One upset neighbor sent meeting notices to residents all over Belltown that led some residents to believe they could stop the project.
As the architect went over the design of the seven-story, 65-unit affordable housing project during the meeting, neighbors waited for the comment period.
“We can’t take anymore Plymouth buildings in our neighborhood,” said neighbor Chris Sadowsky.
Not everyone shared his opinion.
“We should open our hearts. We should approve a project like this,” said resident Barb Nystrom.
Many of the neighbors came to the meeting after receiving a flyer in the mail thinking they could keep the Plymouth Housing Group from constructing another low-income housing building. The latest project is on Third Avenue between Virginia and Lenora streets.
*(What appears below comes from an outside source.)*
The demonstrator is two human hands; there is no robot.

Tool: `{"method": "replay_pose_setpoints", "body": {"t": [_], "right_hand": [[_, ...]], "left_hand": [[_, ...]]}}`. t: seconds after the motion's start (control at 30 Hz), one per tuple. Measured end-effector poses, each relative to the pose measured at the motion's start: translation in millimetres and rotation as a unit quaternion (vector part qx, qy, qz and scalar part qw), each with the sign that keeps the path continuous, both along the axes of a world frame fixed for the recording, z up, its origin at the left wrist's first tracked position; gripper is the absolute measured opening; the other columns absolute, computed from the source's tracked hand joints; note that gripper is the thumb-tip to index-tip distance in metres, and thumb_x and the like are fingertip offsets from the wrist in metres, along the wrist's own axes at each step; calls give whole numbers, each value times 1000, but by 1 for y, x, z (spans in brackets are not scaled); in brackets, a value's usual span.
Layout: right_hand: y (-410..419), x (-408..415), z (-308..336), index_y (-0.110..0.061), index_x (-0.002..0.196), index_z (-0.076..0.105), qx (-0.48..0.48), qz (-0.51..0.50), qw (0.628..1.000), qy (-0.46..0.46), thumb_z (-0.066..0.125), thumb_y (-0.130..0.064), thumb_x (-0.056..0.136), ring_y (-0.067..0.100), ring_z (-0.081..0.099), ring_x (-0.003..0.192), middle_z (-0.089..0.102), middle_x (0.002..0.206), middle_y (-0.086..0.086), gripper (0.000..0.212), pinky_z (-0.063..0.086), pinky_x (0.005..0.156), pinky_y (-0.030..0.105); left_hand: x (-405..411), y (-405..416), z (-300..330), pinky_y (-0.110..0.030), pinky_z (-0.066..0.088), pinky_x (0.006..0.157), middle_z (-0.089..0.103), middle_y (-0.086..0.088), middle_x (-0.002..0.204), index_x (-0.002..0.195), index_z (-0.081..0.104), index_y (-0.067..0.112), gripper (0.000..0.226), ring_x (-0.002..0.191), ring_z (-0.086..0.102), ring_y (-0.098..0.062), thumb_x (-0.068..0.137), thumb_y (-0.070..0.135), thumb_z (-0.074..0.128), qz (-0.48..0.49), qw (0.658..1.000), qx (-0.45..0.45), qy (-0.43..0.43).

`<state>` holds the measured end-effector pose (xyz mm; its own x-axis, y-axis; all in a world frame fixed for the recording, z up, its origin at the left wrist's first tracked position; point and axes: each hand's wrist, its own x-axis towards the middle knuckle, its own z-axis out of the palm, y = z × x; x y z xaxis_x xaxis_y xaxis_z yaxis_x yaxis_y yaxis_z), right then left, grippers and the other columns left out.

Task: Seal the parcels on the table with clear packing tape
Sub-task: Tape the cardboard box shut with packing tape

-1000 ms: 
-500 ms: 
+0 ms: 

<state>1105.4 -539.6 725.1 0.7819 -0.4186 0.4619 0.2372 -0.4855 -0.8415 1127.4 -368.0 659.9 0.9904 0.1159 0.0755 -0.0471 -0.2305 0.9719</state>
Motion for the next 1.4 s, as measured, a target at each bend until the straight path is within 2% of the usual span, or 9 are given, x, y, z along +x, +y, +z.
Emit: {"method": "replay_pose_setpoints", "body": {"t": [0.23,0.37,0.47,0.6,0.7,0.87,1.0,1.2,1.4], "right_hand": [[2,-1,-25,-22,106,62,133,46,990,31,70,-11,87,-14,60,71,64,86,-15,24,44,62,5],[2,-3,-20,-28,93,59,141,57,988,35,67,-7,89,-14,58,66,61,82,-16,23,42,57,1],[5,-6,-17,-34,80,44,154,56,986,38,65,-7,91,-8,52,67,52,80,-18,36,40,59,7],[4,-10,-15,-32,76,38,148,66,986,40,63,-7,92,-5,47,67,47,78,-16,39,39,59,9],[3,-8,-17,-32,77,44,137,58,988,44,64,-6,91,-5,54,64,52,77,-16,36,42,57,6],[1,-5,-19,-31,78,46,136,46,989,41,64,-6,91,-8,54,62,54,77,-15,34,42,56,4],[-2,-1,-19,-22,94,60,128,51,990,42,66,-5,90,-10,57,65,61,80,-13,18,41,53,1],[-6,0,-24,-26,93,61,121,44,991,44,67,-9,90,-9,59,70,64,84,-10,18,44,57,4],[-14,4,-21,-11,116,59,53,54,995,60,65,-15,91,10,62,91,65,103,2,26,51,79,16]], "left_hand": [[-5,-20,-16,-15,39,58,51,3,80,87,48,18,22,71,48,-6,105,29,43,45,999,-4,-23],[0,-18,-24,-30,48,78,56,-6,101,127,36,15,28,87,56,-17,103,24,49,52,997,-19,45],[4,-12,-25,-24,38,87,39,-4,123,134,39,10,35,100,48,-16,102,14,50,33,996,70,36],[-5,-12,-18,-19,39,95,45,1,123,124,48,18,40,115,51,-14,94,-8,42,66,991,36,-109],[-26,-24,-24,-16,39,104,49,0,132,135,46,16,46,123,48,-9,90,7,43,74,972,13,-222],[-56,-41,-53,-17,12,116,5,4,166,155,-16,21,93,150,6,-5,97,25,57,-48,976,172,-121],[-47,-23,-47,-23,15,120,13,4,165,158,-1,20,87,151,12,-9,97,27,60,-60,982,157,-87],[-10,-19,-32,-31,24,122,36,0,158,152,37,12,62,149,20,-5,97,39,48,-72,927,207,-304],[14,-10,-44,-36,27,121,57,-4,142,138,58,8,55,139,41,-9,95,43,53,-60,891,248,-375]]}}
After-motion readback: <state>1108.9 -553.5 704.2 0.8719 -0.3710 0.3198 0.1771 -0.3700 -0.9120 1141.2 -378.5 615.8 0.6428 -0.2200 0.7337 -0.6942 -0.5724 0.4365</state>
Lori Nikfard's family owns the printing business next door to the project and said she is already fed up with crime she blames on residents from Plymouth's other buildings.
“We are already feeling the impact of their clients coming out onto the streets and unfortunately, they’re not all acting in a behavior that we appreciate,” said Nikfard, who sent flyers to neighbors.
If Nikfard sent out the flyers to rile up residents, it clearly worked, as those running the meeting struggled to keep control.
Kathy Roseth with Plymouth Housing Group said the residents of the new housing project will be different.
“This is not our typical homeless project, which we do serve, but it’s a project that serves people who are becoming good citizens,” said Roseth.
While the neighbors can't stop the project, they can influence it. There is still one more design meeting before the project begins.